WHAT IS EXPECTED
Only one stretch of the listing below is wanted. Begin at the line that has "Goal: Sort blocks", stop after the line that has "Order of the", and repeat every line in between exactly.

AVAILABLE RECORDS
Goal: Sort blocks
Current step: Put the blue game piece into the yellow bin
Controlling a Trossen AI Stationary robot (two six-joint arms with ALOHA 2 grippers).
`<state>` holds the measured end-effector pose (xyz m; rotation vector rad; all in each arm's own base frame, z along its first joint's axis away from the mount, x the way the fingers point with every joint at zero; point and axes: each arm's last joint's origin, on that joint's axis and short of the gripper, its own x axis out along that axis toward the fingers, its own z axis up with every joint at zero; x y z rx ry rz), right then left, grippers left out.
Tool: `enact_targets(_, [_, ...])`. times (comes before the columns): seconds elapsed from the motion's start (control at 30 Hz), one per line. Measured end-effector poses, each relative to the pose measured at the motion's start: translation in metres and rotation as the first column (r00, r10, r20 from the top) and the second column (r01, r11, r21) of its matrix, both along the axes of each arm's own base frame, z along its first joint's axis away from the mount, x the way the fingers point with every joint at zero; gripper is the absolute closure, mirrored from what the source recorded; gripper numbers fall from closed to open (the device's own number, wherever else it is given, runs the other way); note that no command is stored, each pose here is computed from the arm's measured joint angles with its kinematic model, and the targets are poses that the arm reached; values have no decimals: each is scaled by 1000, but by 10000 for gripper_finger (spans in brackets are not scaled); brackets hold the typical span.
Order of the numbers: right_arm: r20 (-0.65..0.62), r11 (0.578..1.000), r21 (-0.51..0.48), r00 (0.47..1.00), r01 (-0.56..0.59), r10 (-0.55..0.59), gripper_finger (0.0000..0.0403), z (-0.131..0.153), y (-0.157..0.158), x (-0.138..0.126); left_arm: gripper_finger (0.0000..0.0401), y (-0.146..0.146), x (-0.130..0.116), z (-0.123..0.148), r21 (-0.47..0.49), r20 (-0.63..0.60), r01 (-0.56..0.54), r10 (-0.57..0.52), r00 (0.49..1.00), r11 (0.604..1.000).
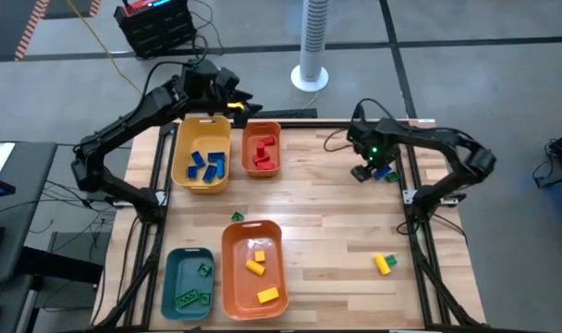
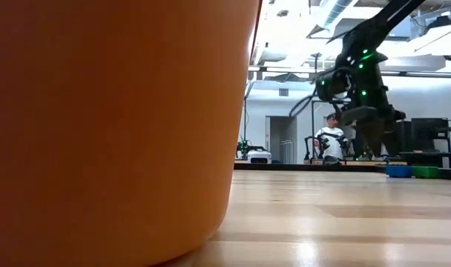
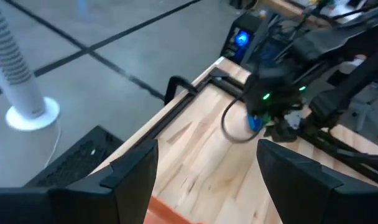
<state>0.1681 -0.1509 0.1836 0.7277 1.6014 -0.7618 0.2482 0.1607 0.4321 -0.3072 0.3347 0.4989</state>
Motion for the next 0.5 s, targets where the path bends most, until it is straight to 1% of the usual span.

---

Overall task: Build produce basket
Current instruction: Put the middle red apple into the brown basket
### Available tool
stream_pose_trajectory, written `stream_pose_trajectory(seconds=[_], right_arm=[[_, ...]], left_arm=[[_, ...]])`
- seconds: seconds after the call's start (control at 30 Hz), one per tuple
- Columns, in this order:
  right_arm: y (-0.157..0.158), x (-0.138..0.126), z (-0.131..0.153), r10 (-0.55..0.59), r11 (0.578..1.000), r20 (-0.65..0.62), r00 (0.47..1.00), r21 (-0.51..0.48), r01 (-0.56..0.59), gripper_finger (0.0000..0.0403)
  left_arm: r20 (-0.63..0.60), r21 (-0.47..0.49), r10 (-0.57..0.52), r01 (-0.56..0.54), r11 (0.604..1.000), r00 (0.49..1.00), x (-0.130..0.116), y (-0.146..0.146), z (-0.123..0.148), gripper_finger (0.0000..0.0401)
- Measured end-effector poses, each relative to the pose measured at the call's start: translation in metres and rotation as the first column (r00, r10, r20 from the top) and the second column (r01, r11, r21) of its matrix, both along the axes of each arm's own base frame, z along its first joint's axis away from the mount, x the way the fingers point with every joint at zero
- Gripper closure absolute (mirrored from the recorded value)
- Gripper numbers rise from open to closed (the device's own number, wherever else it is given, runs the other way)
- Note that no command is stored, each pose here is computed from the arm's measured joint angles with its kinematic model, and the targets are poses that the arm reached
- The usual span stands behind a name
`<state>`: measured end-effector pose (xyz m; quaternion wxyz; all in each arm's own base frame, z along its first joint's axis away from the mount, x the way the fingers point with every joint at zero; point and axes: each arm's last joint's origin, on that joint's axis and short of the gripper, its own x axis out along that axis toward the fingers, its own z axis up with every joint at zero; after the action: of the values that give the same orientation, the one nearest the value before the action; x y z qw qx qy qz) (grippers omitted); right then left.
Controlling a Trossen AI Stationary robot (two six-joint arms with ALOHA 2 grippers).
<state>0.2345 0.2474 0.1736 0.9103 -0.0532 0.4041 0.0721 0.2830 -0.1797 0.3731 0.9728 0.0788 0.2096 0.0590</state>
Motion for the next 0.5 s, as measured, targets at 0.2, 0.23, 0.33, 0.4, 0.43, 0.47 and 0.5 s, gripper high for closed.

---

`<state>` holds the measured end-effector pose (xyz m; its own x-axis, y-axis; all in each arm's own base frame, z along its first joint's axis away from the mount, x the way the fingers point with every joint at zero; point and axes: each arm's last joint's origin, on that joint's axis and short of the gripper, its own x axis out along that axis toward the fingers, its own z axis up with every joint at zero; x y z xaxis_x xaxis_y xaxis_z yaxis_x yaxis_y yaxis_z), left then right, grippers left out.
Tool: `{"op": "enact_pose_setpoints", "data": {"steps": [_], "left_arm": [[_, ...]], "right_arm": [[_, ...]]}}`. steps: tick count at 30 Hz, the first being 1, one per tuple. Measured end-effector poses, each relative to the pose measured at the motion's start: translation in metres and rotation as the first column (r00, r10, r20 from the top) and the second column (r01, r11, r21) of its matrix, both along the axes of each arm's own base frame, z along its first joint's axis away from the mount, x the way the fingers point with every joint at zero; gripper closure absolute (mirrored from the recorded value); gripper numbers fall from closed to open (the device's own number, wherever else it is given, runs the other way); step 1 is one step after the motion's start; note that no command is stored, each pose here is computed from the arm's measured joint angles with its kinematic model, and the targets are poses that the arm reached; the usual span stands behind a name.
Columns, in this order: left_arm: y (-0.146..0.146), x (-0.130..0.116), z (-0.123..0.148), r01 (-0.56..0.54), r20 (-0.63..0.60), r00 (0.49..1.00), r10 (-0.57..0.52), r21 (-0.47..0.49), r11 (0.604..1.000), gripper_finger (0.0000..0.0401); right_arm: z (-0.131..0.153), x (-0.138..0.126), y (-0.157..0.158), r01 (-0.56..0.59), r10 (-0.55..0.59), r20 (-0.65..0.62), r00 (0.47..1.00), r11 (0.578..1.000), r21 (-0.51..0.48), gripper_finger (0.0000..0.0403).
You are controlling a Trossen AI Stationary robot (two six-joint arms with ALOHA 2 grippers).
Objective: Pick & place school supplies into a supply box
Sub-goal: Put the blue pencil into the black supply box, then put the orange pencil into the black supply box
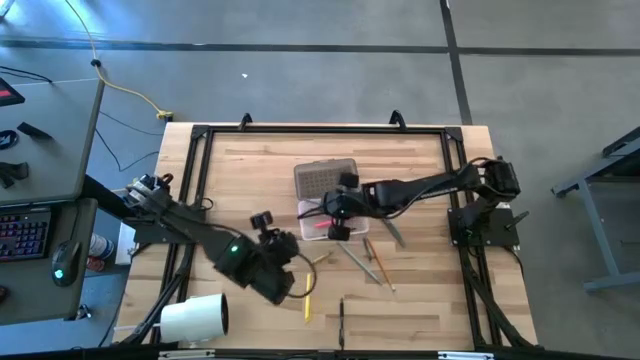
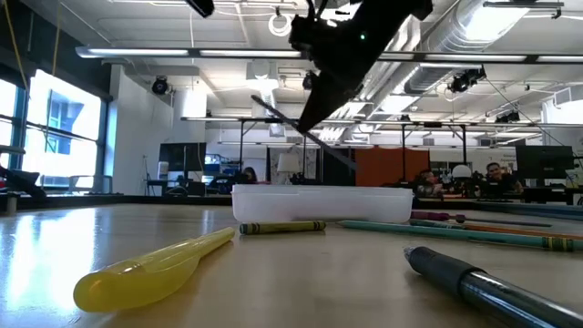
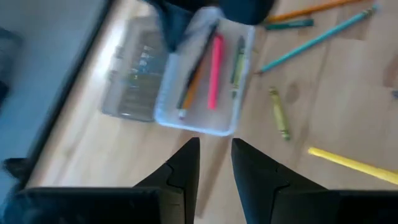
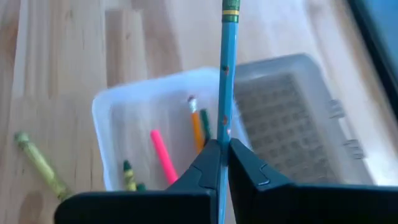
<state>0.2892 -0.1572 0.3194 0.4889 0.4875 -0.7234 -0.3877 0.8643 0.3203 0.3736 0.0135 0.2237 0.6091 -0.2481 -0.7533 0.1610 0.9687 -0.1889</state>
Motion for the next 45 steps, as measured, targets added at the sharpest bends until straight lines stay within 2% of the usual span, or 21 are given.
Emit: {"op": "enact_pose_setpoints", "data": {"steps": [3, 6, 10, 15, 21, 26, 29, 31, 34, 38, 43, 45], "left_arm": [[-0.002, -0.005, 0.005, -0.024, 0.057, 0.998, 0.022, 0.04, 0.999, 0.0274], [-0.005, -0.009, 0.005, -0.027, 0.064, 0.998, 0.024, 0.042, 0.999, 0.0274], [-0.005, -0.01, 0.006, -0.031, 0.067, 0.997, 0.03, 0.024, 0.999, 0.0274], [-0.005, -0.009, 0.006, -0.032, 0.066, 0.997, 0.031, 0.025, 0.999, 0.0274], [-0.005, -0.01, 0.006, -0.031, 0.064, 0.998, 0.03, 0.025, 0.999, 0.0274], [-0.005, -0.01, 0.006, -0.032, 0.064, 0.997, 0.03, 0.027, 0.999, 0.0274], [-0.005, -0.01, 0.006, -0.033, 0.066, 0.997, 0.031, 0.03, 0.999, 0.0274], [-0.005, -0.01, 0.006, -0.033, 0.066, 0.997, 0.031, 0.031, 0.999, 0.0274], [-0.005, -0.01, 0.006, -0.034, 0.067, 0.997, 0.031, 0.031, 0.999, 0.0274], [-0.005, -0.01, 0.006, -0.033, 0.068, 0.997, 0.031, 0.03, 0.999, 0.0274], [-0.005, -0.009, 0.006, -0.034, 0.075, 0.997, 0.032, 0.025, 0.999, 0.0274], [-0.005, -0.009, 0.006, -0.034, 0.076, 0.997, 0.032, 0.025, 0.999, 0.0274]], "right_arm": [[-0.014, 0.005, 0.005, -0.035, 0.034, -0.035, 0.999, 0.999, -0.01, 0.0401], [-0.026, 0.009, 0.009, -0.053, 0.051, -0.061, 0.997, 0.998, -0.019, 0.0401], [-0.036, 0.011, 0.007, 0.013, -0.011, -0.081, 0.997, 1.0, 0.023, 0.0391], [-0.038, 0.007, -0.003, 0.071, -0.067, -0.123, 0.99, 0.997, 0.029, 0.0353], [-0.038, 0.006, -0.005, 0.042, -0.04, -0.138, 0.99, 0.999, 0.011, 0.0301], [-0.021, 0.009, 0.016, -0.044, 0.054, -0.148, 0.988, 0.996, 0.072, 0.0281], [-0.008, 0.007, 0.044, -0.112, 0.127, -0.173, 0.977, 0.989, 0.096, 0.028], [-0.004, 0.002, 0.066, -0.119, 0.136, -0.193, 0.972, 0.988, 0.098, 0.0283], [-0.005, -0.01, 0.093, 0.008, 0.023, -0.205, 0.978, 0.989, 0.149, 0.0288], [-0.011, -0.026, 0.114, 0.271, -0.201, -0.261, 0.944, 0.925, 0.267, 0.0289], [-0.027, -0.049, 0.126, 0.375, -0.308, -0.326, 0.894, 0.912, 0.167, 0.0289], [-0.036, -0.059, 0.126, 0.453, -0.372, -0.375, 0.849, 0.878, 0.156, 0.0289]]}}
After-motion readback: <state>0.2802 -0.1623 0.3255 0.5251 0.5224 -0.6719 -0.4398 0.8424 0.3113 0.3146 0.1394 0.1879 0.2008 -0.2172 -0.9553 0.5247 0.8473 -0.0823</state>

RESPONSE BELOW
Goal: Sort blocks
Current step: Put the blue game piece into the yellow bin
Controlling a Trossen AI Stationary robot (two six-joint arms with ALOHA 2 grippers).
`<state>` holds the measured end-effector pose (xyz m; rotation vector rad; all in each arm's own base frame, z along its first joint's axis away from the mount, x the way the fingers point with every joint at zero; point and axes: each arm's last joint's origin, on that joint's axis and short of the gripper, its own x axis out along that axis toward the fingers, its own z axis up with every joint at zero; x y z rx ry rz), right then left, grippers left out.
Tool: `enact_targets(_, [_, ...])`. times (comes before the columns): seconds elapsed from the motion's start (control at 30 Hz), one per line. Measured end-effector poses, each relative to the pose measured at the motion's start: translation in metres and rotation as the first column (r00, r10, r20 from the top) and the second column (r01, r11, r21) of its matrix, both along the axes of each arm's own base frame, z along its first joint's axis away from the mount, x the way the fingers point with every joint at zero; gripper is the absolute closure, mirrored from what the source recorded; gripper numbers fall from closed to open (the device's own number, wherever else it is given, runs the other way); note that no command is stored, each pose here is computed from the arm's measured joint angles with its kinematic model, and the targets are poses that the arm reached; values have no decimals: each is scaled by 1000, but by 10000 for gripper_finger (spans in brackets are not scaled); brackets hold the typical span.
Order of the numbers: right_arm: r20 (-0.65..0.62), r11 (0.578..1.000), r21 (-0.51..0.48), r00 (0.47..1.00), r01 (-0.56..0.59), r10 (-0.55..0.59), gripper_finger (0.0000..0.0403), z (-0.131..0.153), y (-0.157..0.158), x (-0.138..0.126); left_arm: gripper_finger (0.0000..0.0401), y (-0.146..0.146), x (-0.130..0.116), z (-0.123..0.148), r21 (-0.47..0.49), r20 (-0.63..0.60), r01 (-0.56..0.54), r10 (-0.57..0.52), r00 (0.49..1.00), r11 (0.604..1.000).

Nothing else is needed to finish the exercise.